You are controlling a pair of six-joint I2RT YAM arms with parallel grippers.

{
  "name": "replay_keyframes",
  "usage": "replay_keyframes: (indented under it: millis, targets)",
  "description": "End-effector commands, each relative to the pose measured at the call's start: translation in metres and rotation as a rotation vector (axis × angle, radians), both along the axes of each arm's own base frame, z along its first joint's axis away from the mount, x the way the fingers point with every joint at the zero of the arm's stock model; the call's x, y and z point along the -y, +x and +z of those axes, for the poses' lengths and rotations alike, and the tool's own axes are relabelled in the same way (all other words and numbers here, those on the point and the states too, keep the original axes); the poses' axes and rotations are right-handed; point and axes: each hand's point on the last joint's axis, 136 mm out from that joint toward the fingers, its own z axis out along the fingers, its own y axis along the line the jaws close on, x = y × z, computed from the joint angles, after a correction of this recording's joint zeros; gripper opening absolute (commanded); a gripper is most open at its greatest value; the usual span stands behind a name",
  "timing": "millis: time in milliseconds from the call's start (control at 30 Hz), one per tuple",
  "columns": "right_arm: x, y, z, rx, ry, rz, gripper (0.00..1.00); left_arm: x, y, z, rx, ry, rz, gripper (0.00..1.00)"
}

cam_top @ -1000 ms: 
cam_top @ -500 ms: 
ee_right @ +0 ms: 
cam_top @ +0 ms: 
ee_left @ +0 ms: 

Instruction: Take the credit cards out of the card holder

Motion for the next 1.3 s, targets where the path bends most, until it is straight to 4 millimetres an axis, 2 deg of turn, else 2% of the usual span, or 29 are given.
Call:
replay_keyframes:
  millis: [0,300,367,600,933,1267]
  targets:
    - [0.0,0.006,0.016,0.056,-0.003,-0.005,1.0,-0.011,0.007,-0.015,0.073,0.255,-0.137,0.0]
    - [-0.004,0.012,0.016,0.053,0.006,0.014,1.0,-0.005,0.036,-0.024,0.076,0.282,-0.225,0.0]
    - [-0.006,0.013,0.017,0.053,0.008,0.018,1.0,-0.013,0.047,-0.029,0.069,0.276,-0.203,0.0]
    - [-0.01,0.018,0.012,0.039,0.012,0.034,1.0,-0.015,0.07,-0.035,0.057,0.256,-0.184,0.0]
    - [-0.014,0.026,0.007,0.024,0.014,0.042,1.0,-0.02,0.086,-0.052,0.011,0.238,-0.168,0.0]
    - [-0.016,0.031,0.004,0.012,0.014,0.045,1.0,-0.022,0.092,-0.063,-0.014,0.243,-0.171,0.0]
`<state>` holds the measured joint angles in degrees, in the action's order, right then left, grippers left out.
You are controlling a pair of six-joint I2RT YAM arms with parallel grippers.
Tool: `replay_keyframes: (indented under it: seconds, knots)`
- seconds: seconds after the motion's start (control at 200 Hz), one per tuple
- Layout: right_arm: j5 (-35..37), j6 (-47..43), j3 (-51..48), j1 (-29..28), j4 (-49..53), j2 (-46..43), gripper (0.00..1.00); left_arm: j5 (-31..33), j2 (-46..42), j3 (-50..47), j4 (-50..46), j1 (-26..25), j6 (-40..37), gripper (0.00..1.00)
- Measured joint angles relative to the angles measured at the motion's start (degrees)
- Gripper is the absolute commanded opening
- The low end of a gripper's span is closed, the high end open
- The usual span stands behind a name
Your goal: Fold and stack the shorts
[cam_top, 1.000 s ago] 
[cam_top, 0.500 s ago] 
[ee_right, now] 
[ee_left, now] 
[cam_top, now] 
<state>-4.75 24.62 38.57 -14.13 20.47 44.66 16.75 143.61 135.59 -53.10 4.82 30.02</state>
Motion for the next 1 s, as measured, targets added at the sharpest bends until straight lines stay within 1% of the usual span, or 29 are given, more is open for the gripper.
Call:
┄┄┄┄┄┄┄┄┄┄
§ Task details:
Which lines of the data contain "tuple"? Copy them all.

§ Solution to this problem:
  "timing": "millis: time in milliseconds from the call's start (control at 30 Hz), one per tuple",
- seconds: seconds after the motion's start (control at 200 Hz), one per tuple

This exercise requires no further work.